Entries taken from a collection:
* * *

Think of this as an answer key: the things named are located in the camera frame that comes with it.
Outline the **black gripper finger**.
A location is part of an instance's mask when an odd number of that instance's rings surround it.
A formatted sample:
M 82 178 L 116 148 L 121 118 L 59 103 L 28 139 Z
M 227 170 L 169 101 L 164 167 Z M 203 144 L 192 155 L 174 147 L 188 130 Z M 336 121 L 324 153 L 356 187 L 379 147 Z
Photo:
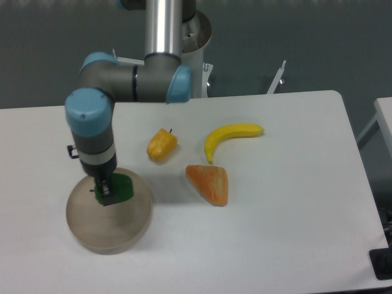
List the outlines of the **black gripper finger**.
M 97 201 L 108 206 L 114 204 L 114 192 L 112 177 L 108 176 L 104 179 L 97 179 Z

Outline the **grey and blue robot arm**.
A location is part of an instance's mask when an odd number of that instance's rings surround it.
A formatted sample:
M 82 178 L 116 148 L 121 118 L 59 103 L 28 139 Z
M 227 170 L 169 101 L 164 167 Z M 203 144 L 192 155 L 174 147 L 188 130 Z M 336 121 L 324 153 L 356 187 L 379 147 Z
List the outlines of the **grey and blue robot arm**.
M 65 101 L 78 159 L 94 179 L 96 200 L 103 206 L 130 199 L 117 188 L 112 117 L 117 102 L 184 103 L 191 97 L 191 69 L 181 63 L 183 23 L 196 15 L 195 1 L 118 1 L 126 10 L 145 10 L 143 65 L 121 64 L 113 55 L 88 55 L 79 72 L 80 87 Z

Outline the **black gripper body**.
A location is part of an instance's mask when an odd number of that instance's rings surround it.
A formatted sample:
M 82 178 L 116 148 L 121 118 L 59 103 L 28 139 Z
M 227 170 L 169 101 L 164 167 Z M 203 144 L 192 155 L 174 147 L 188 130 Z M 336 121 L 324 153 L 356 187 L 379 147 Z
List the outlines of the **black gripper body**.
M 99 165 L 87 164 L 82 160 L 80 162 L 81 162 L 82 169 L 88 176 L 100 180 L 108 179 L 117 167 L 117 158 L 115 157 L 112 157 L 109 161 Z

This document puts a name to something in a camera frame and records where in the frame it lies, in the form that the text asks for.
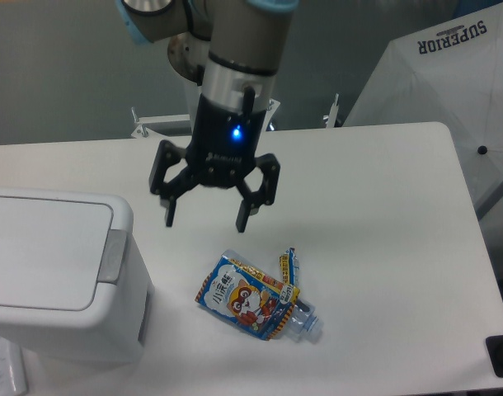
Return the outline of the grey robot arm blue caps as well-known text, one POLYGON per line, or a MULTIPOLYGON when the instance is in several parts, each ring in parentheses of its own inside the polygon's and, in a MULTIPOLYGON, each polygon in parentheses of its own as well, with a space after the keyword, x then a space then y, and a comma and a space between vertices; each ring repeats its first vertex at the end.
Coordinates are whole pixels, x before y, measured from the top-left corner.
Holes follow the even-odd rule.
POLYGON ((256 148, 270 104, 295 1, 119 1, 134 41, 168 40, 174 69, 199 90, 188 146, 164 140, 149 189, 172 224, 177 200, 196 186, 236 188, 236 226, 271 205, 280 164, 256 148))

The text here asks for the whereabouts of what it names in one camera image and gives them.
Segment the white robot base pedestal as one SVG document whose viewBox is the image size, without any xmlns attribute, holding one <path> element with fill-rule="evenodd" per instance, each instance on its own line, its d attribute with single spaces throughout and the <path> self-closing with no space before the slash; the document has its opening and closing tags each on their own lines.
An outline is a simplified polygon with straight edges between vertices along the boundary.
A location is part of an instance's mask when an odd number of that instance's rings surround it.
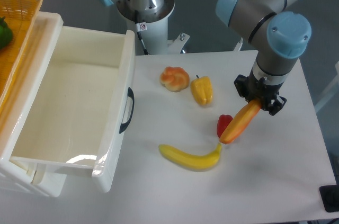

* * *

Task description:
Restate each of the entries above word for word and skip every image.

Solution to the problem:
Think of this as an answer key: the things named are located in the camera frame that comes with it.
Outline the **black gripper finger**.
A location is part of an instance's mask when an odd number of that instance's rings surround it.
A formatted sample:
M 82 178 L 116 148 L 121 118 L 59 103 L 28 139 Z
M 227 170 L 169 101 L 164 167 Z M 203 144 L 192 155 L 174 147 L 188 130 Z M 336 121 L 324 153 L 356 187 L 379 147 Z
Photo:
List the outlines of the **black gripper finger**.
M 97 201 L 108 206 L 114 204 L 114 192 L 112 177 L 108 176 L 104 179 L 97 179 Z

Outline the **grey and blue robot arm**.
A location is part of an instance's mask when an odd number of that instance's rings surround it.
A formatted sample:
M 82 178 L 116 148 L 121 118 L 59 103 L 28 139 Z
M 227 170 L 169 101 L 164 167 Z M 203 144 L 192 155 L 174 147 L 188 130 Z M 336 121 L 324 153 L 356 187 L 379 147 Z
List the outlines of the **grey and blue robot arm**.
M 65 101 L 78 159 L 94 179 L 96 200 L 103 206 L 130 199 L 117 188 L 112 117 L 117 102 L 184 103 L 191 97 L 191 69 L 181 63 L 183 23 L 196 15 L 195 1 L 118 1 L 126 10 L 145 10 L 143 65 L 121 64 L 113 55 L 88 55 L 79 72 L 80 87 Z

Outline the **black gripper body**.
A location is part of an instance's mask when an odd number of that instance's rings surround it.
A formatted sample:
M 82 178 L 116 148 L 121 118 L 59 103 L 28 139 Z
M 227 170 L 169 101 L 164 167 Z M 203 144 L 192 155 L 174 147 L 188 130 Z M 336 121 L 324 153 L 356 187 L 379 147 Z
List the outlines of the **black gripper body**.
M 99 165 L 87 164 L 82 160 L 80 162 L 81 162 L 82 169 L 88 176 L 100 180 L 108 179 L 117 167 L 117 158 L 115 157 L 112 157 L 109 161 Z

This document puts a name to something in a camera frame and records where in the frame it lies, in the form that the text asks for.
Return the outline of the grey robot arm blue caps as well-known text, one POLYGON per line, or a MULTIPOLYGON when the instance is in several parts, each ring in parentheses of its own inside the polygon's and, in a MULTIPOLYGON, each polygon in parentheses of its own as well, with a space after the keyword, x then a space then y, and a comma and a space between vertices; each ring repeats its first vertex at the end.
Coordinates are whole pixels, x before y, measured from the top-left corner.
Holes follow the even-odd rule.
POLYGON ((256 148, 270 104, 295 1, 119 1, 134 41, 168 40, 174 69, 199 90, 188 146, 164 140, 149 189, 172 224, 177 200, 196 186, 236 188, 236 226, 271 205, 280 164, 256 148))

The text here asks for the whereabouts of what it names in one camera image and gives them.
Segment the white robot base pedestal as one SVG document whose viewBox is the image size, without any xmlns attribute, holding one <path> element with fill-rule="evenodd" per instance, each instance on its own line, its d attribute with single spaces throughout and the <path> self-closing with no space before the slash; the document has its opening and closing tags each on their own lines.
An outline is a simplified polygon with straight edges between vertices along the boundary.
A location is part of an instance's mask when an odd number of that instance's rings surround it.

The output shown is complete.